Xceleron is a leader in human microdosing, which is the administration of a subclinical dose of a drug directly to humans. Using an ultrasensitive measurement called AMS, the effects of the drug on humans can be determined. This approach (Phase 0 human trials) is still experimental but is gaining wider use and acceptance. While not strictly an early-tox test, microdosing may have a major influence on this market.
The market for in vivo testing in early toxicology is projected to grow at more than 20% annually starting from a modest $71 million in revenues in 2006. In addition to the markets for early-tox testing tools, there is an important market for outsourcing early-tox testing services. Service suppliers have expanded their range of offerings into the discovery area now that pharmas have become more willing to have these tests run by others.
Large CROs like Covance, Evotec, and Quintiles offer some early toxicology services, although this is a small part of their total business. Small to mid-size service suppliers have found early toxicology to be a profitable niche, and many of these service suppliers sell tools as well. Some start-ups use services as a way to leverage their product sales business.

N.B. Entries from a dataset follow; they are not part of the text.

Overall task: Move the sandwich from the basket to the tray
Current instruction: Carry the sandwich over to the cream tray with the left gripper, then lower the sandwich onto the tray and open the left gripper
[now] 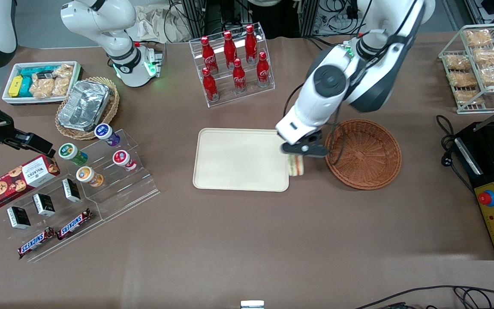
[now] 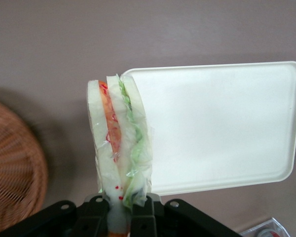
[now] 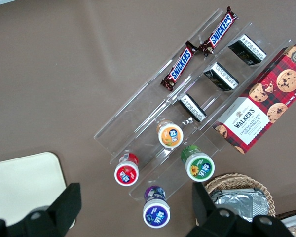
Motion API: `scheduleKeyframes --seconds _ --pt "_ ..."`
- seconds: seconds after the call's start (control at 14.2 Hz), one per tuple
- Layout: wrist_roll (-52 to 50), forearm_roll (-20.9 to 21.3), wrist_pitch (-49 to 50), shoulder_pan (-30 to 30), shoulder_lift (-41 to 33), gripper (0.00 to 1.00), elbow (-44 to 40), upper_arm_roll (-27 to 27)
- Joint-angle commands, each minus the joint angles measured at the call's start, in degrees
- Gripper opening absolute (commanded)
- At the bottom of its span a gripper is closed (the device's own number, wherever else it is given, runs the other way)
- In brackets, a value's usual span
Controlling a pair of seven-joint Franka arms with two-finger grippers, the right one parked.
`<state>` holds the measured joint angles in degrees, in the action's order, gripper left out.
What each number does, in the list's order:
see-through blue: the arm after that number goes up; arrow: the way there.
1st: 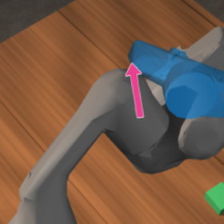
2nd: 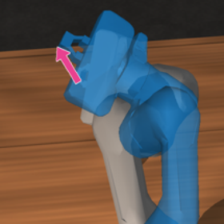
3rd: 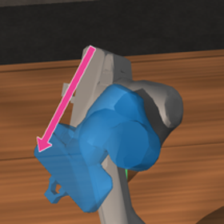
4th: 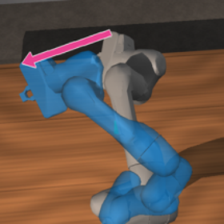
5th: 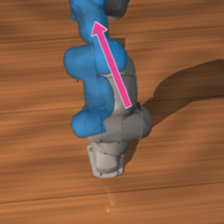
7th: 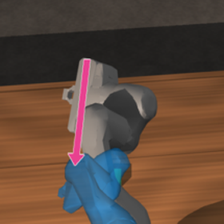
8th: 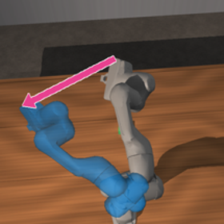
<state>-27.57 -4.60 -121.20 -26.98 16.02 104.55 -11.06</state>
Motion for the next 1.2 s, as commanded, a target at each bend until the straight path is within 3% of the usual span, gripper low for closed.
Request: scheduleKeyframes --seconds 0.0,0.56,0.63,0.7,0.77,0.91,1.12 --pt "2.2 1.1 -4.6 -2.1 5.2 0.00 -1.1 0.9" --pt "3.1 4.7 -12.4 -4.2 13.8 0.00 -0.4 1.0" --pt "2.9 4.7 -12.4 -4.2 14.0 0.14 -0.3 0.9" --pt "2.9 4.7 -12.4 -4.1 13.9 0.67 -0.2 0.9" --pt "3.0 4.8 -12.3 -4.0 13.4 0.98 0.2 1.0" --pt "1.5 4.7 -11.1 -3.4 11.0 0.99 0.3 1.3" --pt "1.3 4.7 1.3 0.5 3.5 0.99 -2.0 1.4"
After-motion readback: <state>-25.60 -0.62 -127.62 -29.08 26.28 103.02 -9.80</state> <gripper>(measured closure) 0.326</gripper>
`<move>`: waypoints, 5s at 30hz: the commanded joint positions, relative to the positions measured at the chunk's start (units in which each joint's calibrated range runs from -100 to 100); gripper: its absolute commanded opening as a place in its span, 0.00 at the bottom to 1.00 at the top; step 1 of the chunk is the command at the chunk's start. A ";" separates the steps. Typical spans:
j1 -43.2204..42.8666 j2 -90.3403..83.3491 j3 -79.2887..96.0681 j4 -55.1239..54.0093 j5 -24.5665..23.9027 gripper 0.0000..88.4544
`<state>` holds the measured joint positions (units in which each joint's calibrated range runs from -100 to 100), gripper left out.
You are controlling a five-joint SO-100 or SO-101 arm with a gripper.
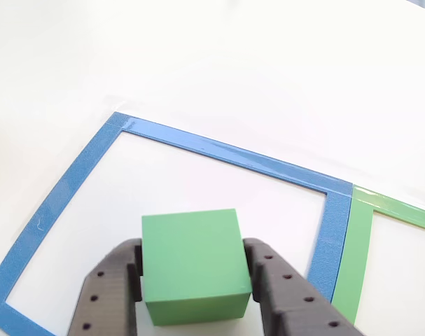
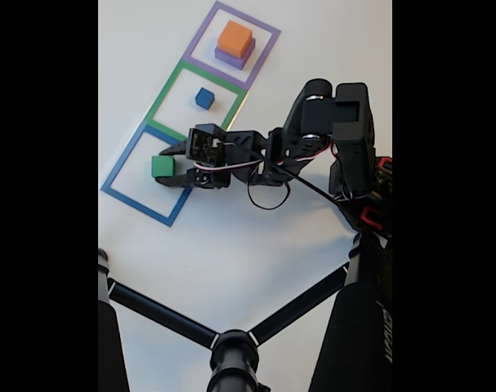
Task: Tower of hanoi
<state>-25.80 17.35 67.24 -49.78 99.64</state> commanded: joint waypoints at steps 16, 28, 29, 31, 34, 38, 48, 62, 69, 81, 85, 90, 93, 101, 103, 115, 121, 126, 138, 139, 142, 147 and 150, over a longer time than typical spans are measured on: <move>2.12 -8.35 1.94 -1.64 0.36 0.29; 5.96 -41.77 9.76 18.85 0.36 0.04; 6.92 -44.76 10.12 22.17 0.36 0.03; 9.03 -52.59 10.39 32.05 0.36 0.01; 12.38 -65.75 8.30 51.48 0.36 0.01; 18.42 -75.52 -3.79 79.25 0.36 0.01; 34.05 -74.88 -40.61 122.17 0.36 0.02; 38.84 -75.28 -37.61 123.87 0.36 0.19; 39.71 -76.25 -10.51 92.53 0.36 0.31; 38.94 -62.36 10.30 52.86 0.36 0.39; 38.65 -51.62 10.94 40.14 0.36 0.40; 37.98 -39.51 11.58 26.30 0.36 0.41; 37.31 -33.22 13.30 17.55 0.36 0.41; 36.73 -18.12 15.67 0.39 0.36 0.40; 36.64 -14.56 14.76 -2.29 0.36 0.40; 36.06 -1.40 7.58 -7.55 0.36 0.31; 35.01 -0.43 7.58 -7.55 0.36 0.17; 34.15 -0.43 7.76 -7.63 0.36 0.13; 32.52 -0.43 8.03 -8.28 0.36 0.04; 32.42 -0.43 8.03 -8.28 0.36 0.04; 32.13 -0.84 7.94 -8.28 0.36 0.03; 32.13 -6.41 8.76 -4.31 0.36 0.03; 32.13 -13.84 8.85 3.46 0.36 0.03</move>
<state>6.14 13.38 75.92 -53.65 99.64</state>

Leading providers of in silico services include Accelrys and Gene Logic. Albany Molecular and CeeTox are among the many providers of in vitro services, and Charles River and Caliper provide animal testing services as well as products. The market for services in early tox was significant in 2006 and will continue to grow at an annual rate of nearly 15% over the next five years.
Achieving success in developing early tox tests is a major challenge. Current tools are not perfect, but they are getting better. Managing information obtained from tests requires excellent software, since the processes being investigated are quite complex. There is a major difference between ADME and Tox tests. ADME properties are physical measurements and can be determined directly. Toxicity properties are biological and descriptive; they are not as easy to quantify. Many different technology approaches have been taken for early tox. Combinations of different approaches are more useful than any single approach taken alone, and in the marketplace, suppliers and clients will have to work with each other to produce meaningful results.